A no travel advisory was issued at 4 p.m. on Tuesday, Nov. 29 for Williston, Dickinson, Minot, Valley City and surrounding areas. Interstate 94 from Mandan to Dickinson was closed at 5:30 p.m. on Tuesday due to the roadway being blocked with heavy snow, extreme ice and blowing and drifting snow.

The no travel advisory was lifted at 5:55 a.m. on Wednesday, although a travel alert remained in effect throughout the day and into the evening hours, according to the North Dakota Department of Transportation.

I-94 was opened to traffic on Wednesday at 8 a.m.

Travelers in and out of Minot International Airport were hindered Monday and Tuesday, as flight cancellations and delays caused frustrations after the holiday weekend. Snow piles caused multiple vehicles to become stuck in the airport parking lots on Tuesday afternoon, blocking exiting traffic.

Schools in Rugby and surrounding areas were closed both Tuesday and Wednesday due to winter storm Blanche. What started as a two-hour delayed start both days in Rugby, quickly turned to cancellations before 9 a.m.

Rugby Public School District Superintendent Mike McNeff said that road conditions, temperature and visibility went into deciding to cancel school. “(Tuesday and Wednesday), the road conditions were terrible,” he said. “We don’t want kids driving when the roads are dangerous, and they were pretty dangerous (on those days).”

The decision to close school ultimately sits on McNeff’s shoulders; however, he does talk with other superintendents in the area to come up with an overall decision. The area superintendents get up early on storm days to look at road and weather reports before making a final decision.

“It’s never fun to use two storm days in November, but we have a couple days built into our calendar, and we’ll decide where to put those. We’ll just kind of see what the rest of the winter brings. It’s never an easy decision, but the roads were just too bad, in my opinion (this time),” McNeff said.

Road conditions in Rugby were stable by Wednesday evening, seeing mostly slush and wet areas.

As of 5:55 p.m., U.S. Highway 2 from Minot to Rugby was loaded with scattered ice and compacted snow, according to NDDOT’s travel information map.

Rugby resident Steph Hallof traveled from Rugby to Minot and back Wednesday evening, citing that roads to Minot were snowpacked and icy. “The speed was 40 mph on the way home, but the highway department had done a wonderful job of clearing the roads. They were back to normal with only a few patches of ice here and there,” she said.

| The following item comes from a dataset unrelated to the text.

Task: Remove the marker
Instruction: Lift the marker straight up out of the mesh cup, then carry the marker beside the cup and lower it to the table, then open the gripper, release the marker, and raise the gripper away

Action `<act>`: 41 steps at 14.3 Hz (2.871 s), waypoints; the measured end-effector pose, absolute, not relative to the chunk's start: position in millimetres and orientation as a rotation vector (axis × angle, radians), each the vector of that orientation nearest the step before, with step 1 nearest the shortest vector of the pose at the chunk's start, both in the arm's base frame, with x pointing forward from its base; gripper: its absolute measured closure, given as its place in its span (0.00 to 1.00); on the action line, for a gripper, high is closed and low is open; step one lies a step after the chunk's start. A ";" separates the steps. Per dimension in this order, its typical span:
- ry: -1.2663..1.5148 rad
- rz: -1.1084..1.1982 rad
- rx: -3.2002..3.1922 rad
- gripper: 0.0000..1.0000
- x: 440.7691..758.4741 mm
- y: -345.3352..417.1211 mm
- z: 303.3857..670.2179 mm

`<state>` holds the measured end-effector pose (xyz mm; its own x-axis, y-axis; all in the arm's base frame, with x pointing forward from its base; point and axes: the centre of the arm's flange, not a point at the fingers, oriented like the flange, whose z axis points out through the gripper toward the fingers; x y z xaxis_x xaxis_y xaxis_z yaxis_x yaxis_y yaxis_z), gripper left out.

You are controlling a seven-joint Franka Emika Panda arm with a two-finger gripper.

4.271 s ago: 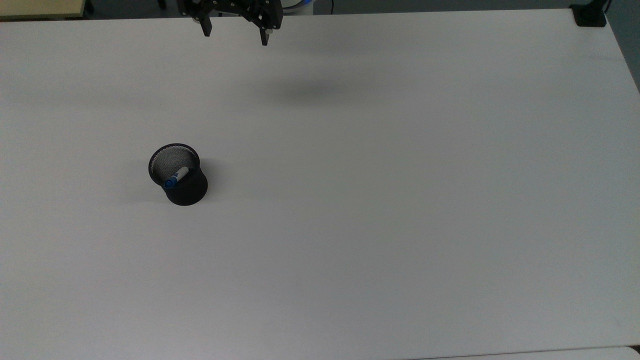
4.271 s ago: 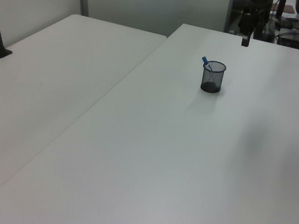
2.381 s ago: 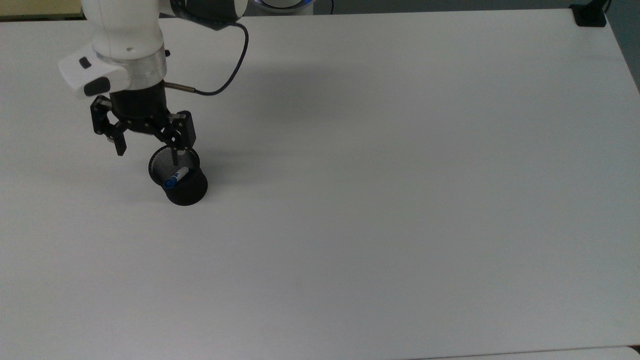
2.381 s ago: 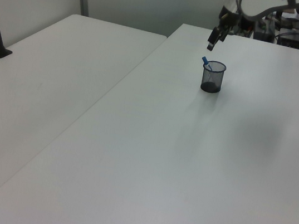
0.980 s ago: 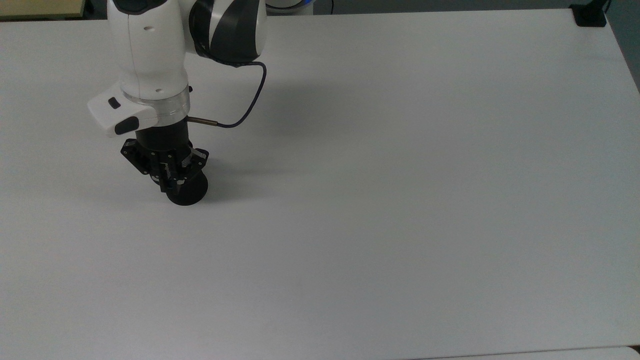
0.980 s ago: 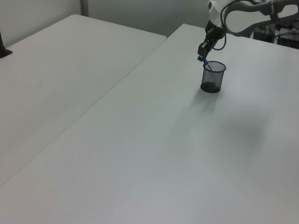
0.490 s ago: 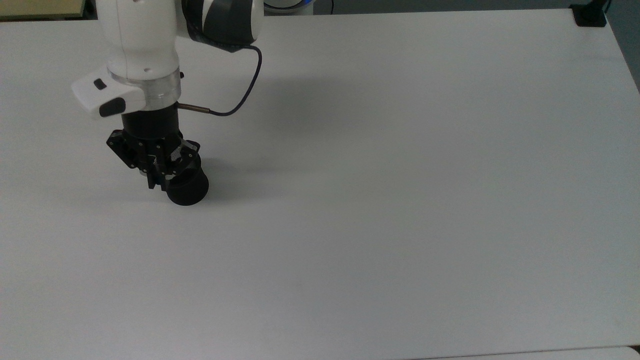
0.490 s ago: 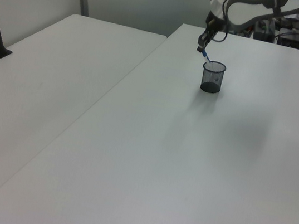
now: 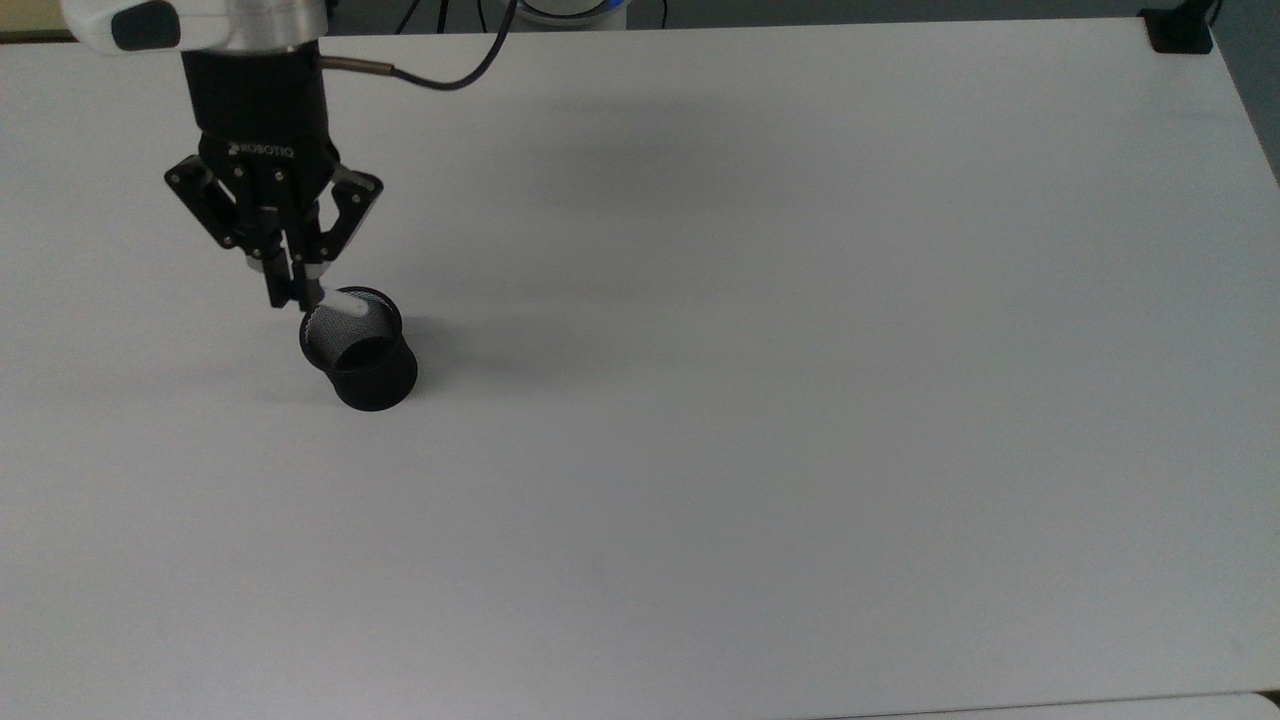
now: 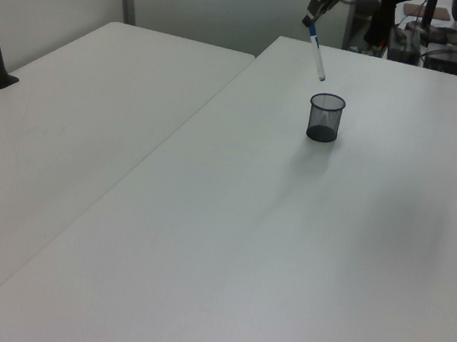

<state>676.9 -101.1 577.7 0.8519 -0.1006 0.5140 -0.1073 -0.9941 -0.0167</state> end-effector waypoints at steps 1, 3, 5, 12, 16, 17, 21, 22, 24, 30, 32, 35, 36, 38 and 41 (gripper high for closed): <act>-0.162 0.796 3.043 0.84 673.0 -92.4 580.5; -0.144 0.691 3.110 0.84 668.5 -67.5 576.6; -0.127 0.564 3.167 0.84 669.4 -23.0 556.0; -0.143 0.171 3.175 0.84 694.5 71.5 395.6; -0.077 0.194 3.123 0.83 701.3 82.4 368.5; -0.070 0.205 3.114 0.77 703.0 82.3 364.5; -0.107 0.302 3.085 0.33 711.6 78.4 358.0; -0.132 0.326 3.078 0.23 713.3 77.4 357.8; -0.172 0.368 3.073 0.00 716.3 76.5 366.1; -0.271 0.107 3.117 0.00 667.0 42.4 471.7; -0.246 0.012 3.146 0.00 637.0 28.6 510.1; -0.215 -0.042 3.175 0.00 590.5 15.4 543.8; -0.214 -0.039 3.169 0.00 581.3 11.8 548.3; -0.205 -0.022 3.152 0.00 565.3 2.2 557.9; -0.205 -0.005 3.152 0.00 551.8 -7.9 566.5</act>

Other areas of the state were highly affected, including areas near Bismarck where Dakota Access Pipeline protestors were issued an emergency evacuation order, given by Gov. Jack Dalrymple. The order was due to the winter storm and extremely cold temperatures, according to the governor’s office. The order maintains indefinitely and effects lands managed by the U.S. Army Corps of Engineers.

Snow plows were out most of Wednesday afternoon and into Wednesday evening, helping with travel, although the travel alert was still in effect.